— Work instructions —
Locate the line that contains "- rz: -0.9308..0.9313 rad". Reproduce it and all following lines up to the end of the material, exactly and with nothing added.
____ Data extract
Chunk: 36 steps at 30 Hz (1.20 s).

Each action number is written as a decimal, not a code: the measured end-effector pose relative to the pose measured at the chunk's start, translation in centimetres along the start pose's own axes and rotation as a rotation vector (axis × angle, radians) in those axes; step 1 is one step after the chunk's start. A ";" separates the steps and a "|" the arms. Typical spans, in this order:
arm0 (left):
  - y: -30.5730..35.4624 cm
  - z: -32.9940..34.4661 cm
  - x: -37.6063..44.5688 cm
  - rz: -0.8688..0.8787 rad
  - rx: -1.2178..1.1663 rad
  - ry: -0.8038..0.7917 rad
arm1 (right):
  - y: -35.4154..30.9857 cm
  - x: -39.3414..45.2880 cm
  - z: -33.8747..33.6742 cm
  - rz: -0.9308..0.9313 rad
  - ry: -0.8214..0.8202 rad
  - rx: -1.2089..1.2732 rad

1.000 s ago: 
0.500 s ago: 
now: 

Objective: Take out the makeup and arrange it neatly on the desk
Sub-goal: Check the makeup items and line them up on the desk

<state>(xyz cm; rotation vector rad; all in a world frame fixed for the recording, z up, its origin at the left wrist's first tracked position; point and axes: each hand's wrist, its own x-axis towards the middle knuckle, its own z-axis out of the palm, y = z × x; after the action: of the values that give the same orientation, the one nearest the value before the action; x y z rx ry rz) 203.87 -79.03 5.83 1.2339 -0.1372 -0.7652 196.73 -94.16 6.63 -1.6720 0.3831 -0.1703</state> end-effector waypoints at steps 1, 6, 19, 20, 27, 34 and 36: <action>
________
— Answer —
  - rz: -0.9308..0.9313 rad
  - ry: -0.8214..0.8202 rad
  - rx: -1.2089..1.2732 rad

1.000 s ago: 
0.500 s ago: 
now: 

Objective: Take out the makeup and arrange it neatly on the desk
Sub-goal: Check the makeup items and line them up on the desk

<state>(xyz cm; rotation vector rad; all in a world frame fixed for the recording, z up, its origin at the left wrist's first tracked position; point and axes: each hand's wrist, its own x-axis towards the middle knuckle, its own z-axis out of the palm, y = z × x; after the action: of the values that give the same orientation, the one nearest the value before the action; x y z rx ry rz) 203.87 -79.03 5.83 1.2339 -0.1372 -0.7652 196.73 -94.16 6.63 -1.6720 0.3831 -0.1703</state> end-effector waypoints at steps 1, 6, 19, 20, 27, 34 and 36: <action>

Now the exercise is finished.